While I’m watching all these indicators closely, it’s clear that apartment firms and industry suppliers are pivoting quickly in this time of great uncertainty. They are keeping calm and carrying on in a most responsible manner as they focus on what needs to be the number one priority—contending with the reality of a global health crisis on site. They are working with residents in unprecedented ways to help them weather what we all hope is a temporary economic crisis and keep them in their homes. They are putting new systems, technologies and processes in place to deal with the constraints of social distancing both at an enterprise and asset level.
We will have an initial gauge of the industry’s resiliency next week when we get a first glimpse at rent payment performance. However, the industry needs to be prepared for several months of unknowns. This is an evolving situation. It is encouraging that most lawmakers appear to recognize the various needs of all sectors of the economy, but this will be a long journey as different measures work through the legislative process.
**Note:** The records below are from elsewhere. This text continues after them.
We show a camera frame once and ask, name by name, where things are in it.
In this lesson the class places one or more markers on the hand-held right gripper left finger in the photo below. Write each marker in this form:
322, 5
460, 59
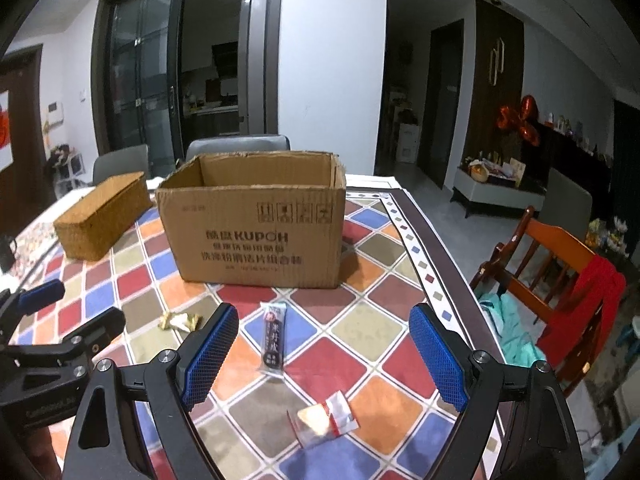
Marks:
210, 360

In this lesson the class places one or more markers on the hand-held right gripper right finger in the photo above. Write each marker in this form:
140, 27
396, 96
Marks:
440, 360

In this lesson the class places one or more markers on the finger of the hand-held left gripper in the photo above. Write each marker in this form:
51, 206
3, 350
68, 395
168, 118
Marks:
85, 332
42, 296

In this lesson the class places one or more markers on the gold candy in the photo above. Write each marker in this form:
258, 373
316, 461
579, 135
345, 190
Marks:
181, 321

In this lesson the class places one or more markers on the black stick snack packet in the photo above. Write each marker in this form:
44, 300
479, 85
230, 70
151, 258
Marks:
274, 337

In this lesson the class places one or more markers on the clear snack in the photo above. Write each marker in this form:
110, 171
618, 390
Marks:
320, 420

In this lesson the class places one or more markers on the brown cardboard box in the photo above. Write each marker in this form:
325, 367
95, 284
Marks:
250, 230

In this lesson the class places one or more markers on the person's left hand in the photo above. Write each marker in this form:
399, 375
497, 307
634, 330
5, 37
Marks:
42, 450

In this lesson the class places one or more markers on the black mug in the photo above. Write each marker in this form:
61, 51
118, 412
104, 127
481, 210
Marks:
6, 252

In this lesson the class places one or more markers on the patterned placemat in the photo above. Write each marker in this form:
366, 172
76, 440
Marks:
35, 232

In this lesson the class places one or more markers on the teal cloth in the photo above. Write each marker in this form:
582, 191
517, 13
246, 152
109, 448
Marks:
510, 330

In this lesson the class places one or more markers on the colourful checkered tablecloth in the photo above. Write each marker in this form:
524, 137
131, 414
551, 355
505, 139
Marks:
350, 330

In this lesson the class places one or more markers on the woven wicker basket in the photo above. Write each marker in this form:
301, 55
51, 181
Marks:
100, 215

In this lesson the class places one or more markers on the white shoe shelf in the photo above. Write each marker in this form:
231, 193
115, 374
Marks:
70, 167

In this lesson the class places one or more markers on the brown entrance door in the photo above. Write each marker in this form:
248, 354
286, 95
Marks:
25, 150

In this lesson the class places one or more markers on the small grey dining chair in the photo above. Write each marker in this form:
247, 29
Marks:
120, 162

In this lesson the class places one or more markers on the wooden chair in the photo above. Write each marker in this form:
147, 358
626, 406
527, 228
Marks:
545, 245

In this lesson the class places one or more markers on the red cloth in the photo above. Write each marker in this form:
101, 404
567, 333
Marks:
590, 300

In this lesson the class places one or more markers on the red door poster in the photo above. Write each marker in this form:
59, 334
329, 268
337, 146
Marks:
5, 127

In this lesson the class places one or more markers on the low white bench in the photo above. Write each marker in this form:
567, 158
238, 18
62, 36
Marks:
500, 195

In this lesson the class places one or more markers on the clutter on bench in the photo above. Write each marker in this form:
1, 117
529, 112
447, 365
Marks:
495, 170

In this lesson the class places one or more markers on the grey upholstered chair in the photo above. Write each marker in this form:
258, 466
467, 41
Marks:
565, 205

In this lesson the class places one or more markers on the flower bunch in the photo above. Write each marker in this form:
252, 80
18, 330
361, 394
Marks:
607, 235

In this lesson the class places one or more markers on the wide grey dining chair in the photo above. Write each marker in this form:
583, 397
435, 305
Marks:
237, 145

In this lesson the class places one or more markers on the white floor box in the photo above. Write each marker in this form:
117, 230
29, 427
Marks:
408, 142

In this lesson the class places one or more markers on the dark sideboard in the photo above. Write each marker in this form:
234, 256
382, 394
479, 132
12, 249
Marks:
575, 160

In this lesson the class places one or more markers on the sliding glass door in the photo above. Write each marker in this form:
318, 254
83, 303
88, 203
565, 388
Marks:
140, 75

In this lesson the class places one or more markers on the dark interior door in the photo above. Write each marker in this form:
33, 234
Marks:
440, 105

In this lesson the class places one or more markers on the red foil balloon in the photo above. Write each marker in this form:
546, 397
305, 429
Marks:
520, 117

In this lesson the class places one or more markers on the tall wooden cabinet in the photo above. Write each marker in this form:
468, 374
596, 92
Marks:
495, 80

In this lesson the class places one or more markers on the black range hood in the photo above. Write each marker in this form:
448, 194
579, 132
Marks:
226, 60

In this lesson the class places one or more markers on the silver refrigerator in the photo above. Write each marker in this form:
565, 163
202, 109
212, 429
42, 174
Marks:
255, 60

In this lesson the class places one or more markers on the white wall intercom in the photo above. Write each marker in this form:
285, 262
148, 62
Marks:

Industry professionals, policymakers, and researchers have scarce precedent to inform their decisions in this crisis, which means that we will need to depend more than ever on the experiences of our membership, through surveys and anecdotal experiences, to decipher what’s happening in the market and why. NMHC remains committed to providing the industry with quality, reliable data and will continue to do so through the balance of this crisis.